程咬金一看,心说此事该着我出头了。是几步走到李云来得马前,仰起脑袋给李云来相了相面;这才开口说道“我说唐王陛下,谁又没有几个穷亲戚,几个穷朋友。哦,一来营中探望就都是奸细,那谁还敢与我等往来。再说,虞世基乃是我的发小,小时候我们两个一起长起来的。对吧老虞。”程咬金说着,忽然对着虞世基开口言道。

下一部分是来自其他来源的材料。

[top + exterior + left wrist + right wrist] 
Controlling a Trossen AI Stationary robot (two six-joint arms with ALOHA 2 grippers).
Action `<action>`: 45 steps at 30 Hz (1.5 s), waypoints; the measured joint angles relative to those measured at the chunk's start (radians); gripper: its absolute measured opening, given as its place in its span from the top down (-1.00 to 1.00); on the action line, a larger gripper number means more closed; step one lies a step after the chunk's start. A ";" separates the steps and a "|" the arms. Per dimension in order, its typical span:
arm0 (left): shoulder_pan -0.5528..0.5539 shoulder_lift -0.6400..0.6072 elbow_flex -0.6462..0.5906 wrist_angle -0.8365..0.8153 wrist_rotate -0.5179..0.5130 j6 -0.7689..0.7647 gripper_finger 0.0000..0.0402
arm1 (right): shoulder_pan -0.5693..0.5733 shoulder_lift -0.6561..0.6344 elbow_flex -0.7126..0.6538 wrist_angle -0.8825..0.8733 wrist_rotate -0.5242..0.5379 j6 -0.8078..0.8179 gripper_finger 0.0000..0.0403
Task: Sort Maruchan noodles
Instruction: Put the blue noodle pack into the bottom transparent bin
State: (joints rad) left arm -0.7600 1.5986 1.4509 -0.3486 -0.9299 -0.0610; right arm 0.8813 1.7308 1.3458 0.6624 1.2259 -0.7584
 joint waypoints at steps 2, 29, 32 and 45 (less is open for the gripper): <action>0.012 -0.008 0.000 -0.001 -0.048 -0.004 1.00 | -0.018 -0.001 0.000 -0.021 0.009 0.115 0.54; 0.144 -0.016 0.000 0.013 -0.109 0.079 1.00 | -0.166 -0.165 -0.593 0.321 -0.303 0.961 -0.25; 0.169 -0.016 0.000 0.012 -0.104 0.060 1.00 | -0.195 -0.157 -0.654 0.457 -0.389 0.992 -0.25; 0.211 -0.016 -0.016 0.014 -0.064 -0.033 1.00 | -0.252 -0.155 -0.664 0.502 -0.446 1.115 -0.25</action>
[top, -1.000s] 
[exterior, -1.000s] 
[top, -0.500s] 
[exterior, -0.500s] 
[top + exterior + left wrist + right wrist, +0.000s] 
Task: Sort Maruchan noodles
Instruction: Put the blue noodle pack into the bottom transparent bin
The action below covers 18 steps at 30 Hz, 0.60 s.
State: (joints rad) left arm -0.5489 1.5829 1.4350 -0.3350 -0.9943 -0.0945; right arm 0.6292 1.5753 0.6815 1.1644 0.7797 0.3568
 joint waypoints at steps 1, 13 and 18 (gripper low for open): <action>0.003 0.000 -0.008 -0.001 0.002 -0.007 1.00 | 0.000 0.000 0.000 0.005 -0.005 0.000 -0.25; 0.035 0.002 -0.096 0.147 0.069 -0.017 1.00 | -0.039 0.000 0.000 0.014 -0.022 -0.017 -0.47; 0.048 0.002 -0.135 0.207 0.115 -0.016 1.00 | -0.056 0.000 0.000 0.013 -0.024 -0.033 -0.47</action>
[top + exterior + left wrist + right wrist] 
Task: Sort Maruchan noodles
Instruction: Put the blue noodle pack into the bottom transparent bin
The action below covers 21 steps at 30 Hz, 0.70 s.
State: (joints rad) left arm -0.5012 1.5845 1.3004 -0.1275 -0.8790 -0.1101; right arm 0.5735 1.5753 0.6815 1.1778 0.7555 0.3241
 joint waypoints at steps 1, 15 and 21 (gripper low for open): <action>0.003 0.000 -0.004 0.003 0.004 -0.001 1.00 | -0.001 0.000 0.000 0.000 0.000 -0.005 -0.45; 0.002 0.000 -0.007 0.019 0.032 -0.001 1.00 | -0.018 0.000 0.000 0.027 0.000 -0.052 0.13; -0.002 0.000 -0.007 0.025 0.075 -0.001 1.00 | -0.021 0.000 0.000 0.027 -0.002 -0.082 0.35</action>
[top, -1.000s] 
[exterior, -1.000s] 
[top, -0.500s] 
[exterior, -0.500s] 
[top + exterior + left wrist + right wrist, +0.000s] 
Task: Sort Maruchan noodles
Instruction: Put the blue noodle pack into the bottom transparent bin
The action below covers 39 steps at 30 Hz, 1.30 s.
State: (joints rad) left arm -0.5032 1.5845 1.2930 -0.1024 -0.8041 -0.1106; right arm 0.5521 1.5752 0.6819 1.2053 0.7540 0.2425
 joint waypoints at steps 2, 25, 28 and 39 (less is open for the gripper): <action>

虞世基又哪里说得出什么话来?只剩下哆嗦了,趴在地上头也不敢抬,估计要是李云来再问他几句的话;那就得把所来目的,都得一五一十的告诉给李云来。可那并不是李云来所想的。
李云来骑在马上晒然一笑,对着程咬金言道“我本是要寻你吃酒来的,既然你有贵客,那就不打扰了。这位兄弟,适才跟你开一个玩笑,望你还不要往心里去。大帅,军师,我等还是回去研究这阵图吧。毕竟怎么的,也得跟着杨老将军一起演好这出戏才好。可千万莫要走漏了风声?咱们这就回去吧。”李云来说完,是圈过马来就往回走,哪二人一见李云来要走了;急忙的也跟着策过马头一起离去。
程咬金却在后面扯开嗓门嚷道“我说唐王,你不是要与臣喝酒么?怎么反倒走了?”程咬金的一句话说出去,他没感觉到有什么不对?
把个虞世基可给吓得脸色苍白,体似筛糠一般;心说他走就走了呗,你还叫他回来做什么?可真是不长脑子的山贼野寇。这朝廷竟还要对其招安,可谓是瞎了眼了。